* _What you will do_
Take each line of the data that contains the string "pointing" and copy it.

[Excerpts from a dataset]
######

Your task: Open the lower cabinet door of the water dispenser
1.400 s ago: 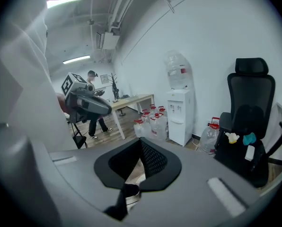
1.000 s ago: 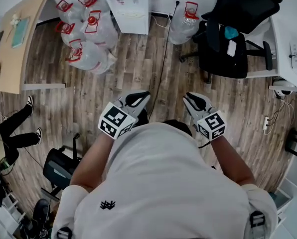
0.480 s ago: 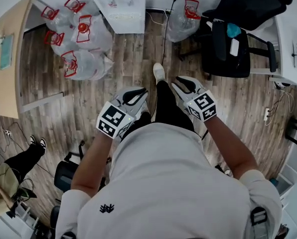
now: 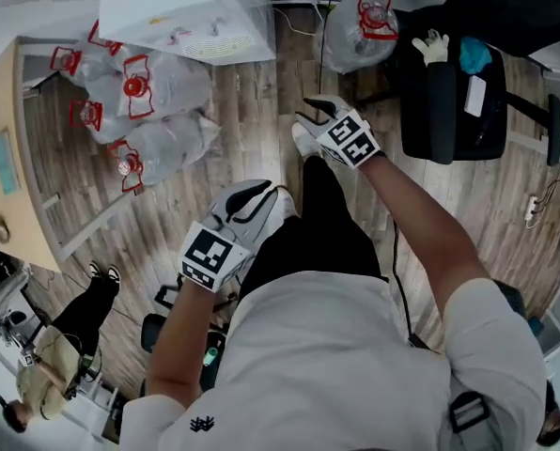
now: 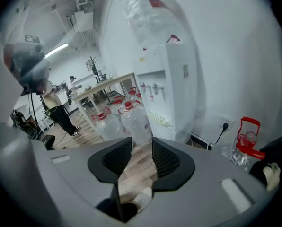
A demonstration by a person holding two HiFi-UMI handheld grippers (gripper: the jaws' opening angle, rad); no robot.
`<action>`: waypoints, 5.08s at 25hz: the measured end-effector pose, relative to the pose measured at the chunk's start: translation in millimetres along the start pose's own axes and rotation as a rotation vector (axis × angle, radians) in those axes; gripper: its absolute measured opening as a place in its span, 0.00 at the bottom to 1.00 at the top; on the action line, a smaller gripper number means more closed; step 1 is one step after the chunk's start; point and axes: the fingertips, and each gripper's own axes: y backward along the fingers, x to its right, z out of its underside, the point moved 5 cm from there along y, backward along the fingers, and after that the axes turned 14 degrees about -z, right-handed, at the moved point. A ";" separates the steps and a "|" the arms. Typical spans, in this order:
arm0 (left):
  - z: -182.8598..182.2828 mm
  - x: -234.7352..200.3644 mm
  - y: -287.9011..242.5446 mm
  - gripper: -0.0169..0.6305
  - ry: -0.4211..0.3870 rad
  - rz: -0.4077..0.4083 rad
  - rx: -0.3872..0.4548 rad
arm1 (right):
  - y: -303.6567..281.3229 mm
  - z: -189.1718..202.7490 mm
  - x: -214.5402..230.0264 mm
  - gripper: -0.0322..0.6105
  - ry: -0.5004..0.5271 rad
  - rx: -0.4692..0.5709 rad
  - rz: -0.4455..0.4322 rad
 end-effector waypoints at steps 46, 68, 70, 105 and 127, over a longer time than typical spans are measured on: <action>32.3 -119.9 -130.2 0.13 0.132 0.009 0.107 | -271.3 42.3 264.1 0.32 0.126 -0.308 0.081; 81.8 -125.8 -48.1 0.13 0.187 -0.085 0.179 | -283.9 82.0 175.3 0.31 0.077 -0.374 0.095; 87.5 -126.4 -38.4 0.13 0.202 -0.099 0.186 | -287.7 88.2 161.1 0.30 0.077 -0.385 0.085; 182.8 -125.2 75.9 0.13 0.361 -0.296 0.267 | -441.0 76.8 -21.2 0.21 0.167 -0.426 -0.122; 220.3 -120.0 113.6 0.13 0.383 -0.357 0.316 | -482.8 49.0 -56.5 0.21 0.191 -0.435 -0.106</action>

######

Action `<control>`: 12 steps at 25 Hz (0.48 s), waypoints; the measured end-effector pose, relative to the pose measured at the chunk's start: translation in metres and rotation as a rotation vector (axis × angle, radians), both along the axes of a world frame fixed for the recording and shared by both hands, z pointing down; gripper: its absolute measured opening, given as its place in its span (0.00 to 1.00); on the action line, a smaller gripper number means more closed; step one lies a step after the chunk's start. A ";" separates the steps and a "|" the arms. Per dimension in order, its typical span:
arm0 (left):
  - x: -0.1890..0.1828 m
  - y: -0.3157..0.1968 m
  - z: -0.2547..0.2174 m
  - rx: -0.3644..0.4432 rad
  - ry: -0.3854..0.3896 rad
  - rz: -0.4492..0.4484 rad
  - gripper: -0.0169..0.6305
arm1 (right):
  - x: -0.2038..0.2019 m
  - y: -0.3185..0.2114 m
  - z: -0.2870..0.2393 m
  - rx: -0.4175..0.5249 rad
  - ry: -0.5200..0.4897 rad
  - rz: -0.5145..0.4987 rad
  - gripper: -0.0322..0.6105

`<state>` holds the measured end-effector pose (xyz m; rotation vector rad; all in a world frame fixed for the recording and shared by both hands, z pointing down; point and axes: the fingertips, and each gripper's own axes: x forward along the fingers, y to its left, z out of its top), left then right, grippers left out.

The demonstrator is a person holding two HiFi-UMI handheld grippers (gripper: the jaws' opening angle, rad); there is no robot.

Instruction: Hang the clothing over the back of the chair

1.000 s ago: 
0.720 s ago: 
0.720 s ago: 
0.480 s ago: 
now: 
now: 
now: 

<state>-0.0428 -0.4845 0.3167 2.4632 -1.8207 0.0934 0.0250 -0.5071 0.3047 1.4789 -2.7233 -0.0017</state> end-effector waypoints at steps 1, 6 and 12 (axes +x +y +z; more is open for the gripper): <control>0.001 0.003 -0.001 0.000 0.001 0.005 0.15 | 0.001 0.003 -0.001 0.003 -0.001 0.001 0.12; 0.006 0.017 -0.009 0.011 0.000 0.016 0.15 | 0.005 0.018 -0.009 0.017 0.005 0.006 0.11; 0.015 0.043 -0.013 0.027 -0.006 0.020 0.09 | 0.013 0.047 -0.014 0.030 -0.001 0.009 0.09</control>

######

* _Task output_
Action `<control>`: 12 steps at 25 Hz (0.48 s), waypoints; the measured end-effector pose, relative to the pose measured at the chunk's start: translation in metres and rotation as a rotation vector (axis × angle, radians), both along the axes of a world frame fixed for the recording and shared by both hands, z pointing down; gripper: its absolute measured opening, given as its place in its span (0.00 to 1.00); on the action line, a smaller gripper number means more closed; step one lies a step after the chunk's start. A ";" separates the steps and a "|" the arms. Per dimension in order, its typical span:
`<state>` holds the measured end-effector pose (xyz m; rotation vector rad; all in a world frame fixed for the recording and shared by both hands, z pointing down; point and axes: the fingertips, and each gripper's own axes: x forward along the fingers, y to its left, z out of its top), left then right, grippers left out.

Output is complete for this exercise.